In addition, in [Figure 1], we categorize these technologies in terms of diffusion and expense. To explain this framework, we explain one technology from each of the four categories generated in the two-by-two matrix in the below-mentioned sub-sections.

Figure 1:: Technology categorization. In this figure, we categorize all the technologies under four categories based on cost and speed of diffusion.

Case studies

Technologies that are costly and yet swift in diffusion are termed case studies. It is important to study these technologies and actors involved in its diffusion that made the diffusion super quick even when the technology was expensive. One such technology in ophthalmology is 3D display surgery3. This surgical technology shifts the previous surgery view from under the microscope to a 3D view on a routine screen, which has other software enhancements to enable fine surgical maneuvers. The main technological advantage is easy surgeon posture, surgery under high magnification, and utility as a creative teaching tool. Thus, it comes as a boon for high-volume academic eye care centers. Its utility across various services has also made it a quick diffuser despite its enormous initial costs making it a productive health economics case study.
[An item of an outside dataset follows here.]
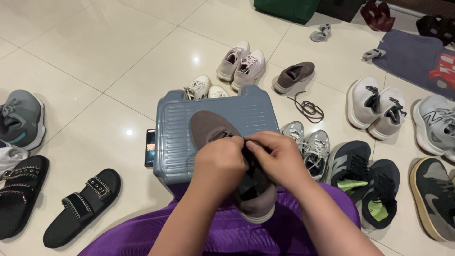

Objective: The person removes the laces from a brown sneaker, then threads and ties the laces back through the eyelets. The person repeats the process on the matching sneaker, finishing by tying both shoes.

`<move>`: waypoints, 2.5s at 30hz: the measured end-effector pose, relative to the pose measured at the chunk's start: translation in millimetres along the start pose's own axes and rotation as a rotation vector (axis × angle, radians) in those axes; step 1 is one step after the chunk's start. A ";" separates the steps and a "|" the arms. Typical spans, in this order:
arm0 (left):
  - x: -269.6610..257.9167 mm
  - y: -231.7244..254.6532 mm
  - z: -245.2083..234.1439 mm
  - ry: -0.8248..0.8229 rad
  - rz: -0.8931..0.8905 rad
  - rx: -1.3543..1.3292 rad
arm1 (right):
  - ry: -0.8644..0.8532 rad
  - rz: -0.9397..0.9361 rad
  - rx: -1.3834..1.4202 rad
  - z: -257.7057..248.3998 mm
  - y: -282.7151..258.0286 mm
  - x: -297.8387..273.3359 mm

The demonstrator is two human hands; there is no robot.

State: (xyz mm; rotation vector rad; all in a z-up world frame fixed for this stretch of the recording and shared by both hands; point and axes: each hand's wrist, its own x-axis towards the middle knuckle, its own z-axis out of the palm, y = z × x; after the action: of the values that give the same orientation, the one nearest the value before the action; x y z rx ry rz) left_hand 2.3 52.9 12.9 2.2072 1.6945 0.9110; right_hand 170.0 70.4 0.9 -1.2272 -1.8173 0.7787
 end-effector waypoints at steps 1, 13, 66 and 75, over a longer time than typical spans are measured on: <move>-0.3 0.7 1.0 0.019 -0.004 -0.011 | 0.028 -0.086 -0.098 0.1 0.0 -2.5; 4.1 14.1 -13.0 -0.074 -0.201 -0.149 | -0.085 0.556 0.784 2.2 35.4 17.3; -1.4 -1.0 -12.2 0.103 -0.317 0.108 | 0.070 -0.057 -0.375 -1.8 -58.2 -5.9; -14.6 -10.8 -21.9 0.508 0.106 -0.294 | 0.227 -0.311 -0.435 -12.4 -54.9 -23.6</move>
State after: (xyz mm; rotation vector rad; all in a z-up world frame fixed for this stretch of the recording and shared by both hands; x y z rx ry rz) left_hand -21.2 38.5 19.5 1.9910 1.5002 1.7417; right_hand 161.1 30.2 46.0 -1.1963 -1.9776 0.0644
In this table, we provide details of technology based on the eye service/s it is used on, year of innovation, value addition it provides, whether it is a software- or hardware-based technology, place of origin, and research interest in published journals.

Fat elephants

Technologies under this category have eventually become fat elephants and need either removal of unwanted functionalities that are making it costly or better marketing mechanisms to get diffused quickly. For example, femtosecond laser-assisted cataract surgery (FLACS)4 utilizes the laser in cataract surgery but can perform only some parts of the surgery using a laser, while most parts of the surgery including intraocular lens (IOL) implantation are done manually like the conventional surgery. This limits its diffusion as value addition is negligible. The technology proves to be very expensive both for the provider and the seeker, thus limiting its utility at any ophthalmologic healthcare center.
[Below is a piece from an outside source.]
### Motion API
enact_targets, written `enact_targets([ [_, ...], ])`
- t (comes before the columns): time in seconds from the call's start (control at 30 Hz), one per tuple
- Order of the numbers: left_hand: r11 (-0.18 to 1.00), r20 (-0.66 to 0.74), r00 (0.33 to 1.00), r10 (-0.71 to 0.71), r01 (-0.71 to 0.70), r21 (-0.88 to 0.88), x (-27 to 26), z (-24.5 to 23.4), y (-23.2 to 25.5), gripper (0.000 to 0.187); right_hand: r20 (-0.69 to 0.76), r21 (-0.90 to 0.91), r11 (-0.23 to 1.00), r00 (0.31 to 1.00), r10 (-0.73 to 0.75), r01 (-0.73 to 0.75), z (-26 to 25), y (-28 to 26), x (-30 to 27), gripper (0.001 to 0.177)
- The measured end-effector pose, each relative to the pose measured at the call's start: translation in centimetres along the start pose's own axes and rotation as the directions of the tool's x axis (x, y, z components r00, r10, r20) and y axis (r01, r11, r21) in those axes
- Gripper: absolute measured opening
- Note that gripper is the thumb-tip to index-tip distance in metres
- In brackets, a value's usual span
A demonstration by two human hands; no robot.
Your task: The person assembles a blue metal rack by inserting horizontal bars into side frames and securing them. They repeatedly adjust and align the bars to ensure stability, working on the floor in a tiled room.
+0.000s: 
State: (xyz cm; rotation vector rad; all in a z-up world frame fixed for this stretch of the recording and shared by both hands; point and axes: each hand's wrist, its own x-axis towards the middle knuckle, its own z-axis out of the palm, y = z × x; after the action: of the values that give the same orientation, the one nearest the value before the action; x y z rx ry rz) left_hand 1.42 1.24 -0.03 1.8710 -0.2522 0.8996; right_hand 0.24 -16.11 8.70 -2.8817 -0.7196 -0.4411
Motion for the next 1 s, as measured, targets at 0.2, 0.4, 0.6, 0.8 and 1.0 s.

Table A1:: Change in cost of technology.
In this table, we compare the change in the cost of the studied technology with the existing comparable technology
Change in cost is mentioned in terms of percentage
Technology Comparable previous technology Change in cost (%)
OCTA OCT 50
SMILE LASIK 100
EDOF Monofocal IOLs 150
FLACS Conventional surgery 100
Topography-guided refractive surgery Conventional surgery 20

FLACS: Femtosecond laser-assisted cataract surgery, IOL: Intraocular lens, OCTA: Optical coherence tomography angiography, EDOF: Extended depth of focus

Mass appeal

Technologies that are economical and yet swift to diffuse certainly have a mass appeal. A famous example of such technology in ophthalmology is optical coherence tomography angiography (OCTA).[5] OCTA has provided ophthalmologists with a repeatable and non-invasive tool that allows repeated evaluations of blood flow in the eye. The previous technology, OCT, could not provide information on the blood flow but could only provide structure-related information. Before OCTA, dye injection-based fundus angiography was the only tool with a monopoly for this assessment, but it was cumbersomely invasive with morbid side effects, thus precluding frequent usage.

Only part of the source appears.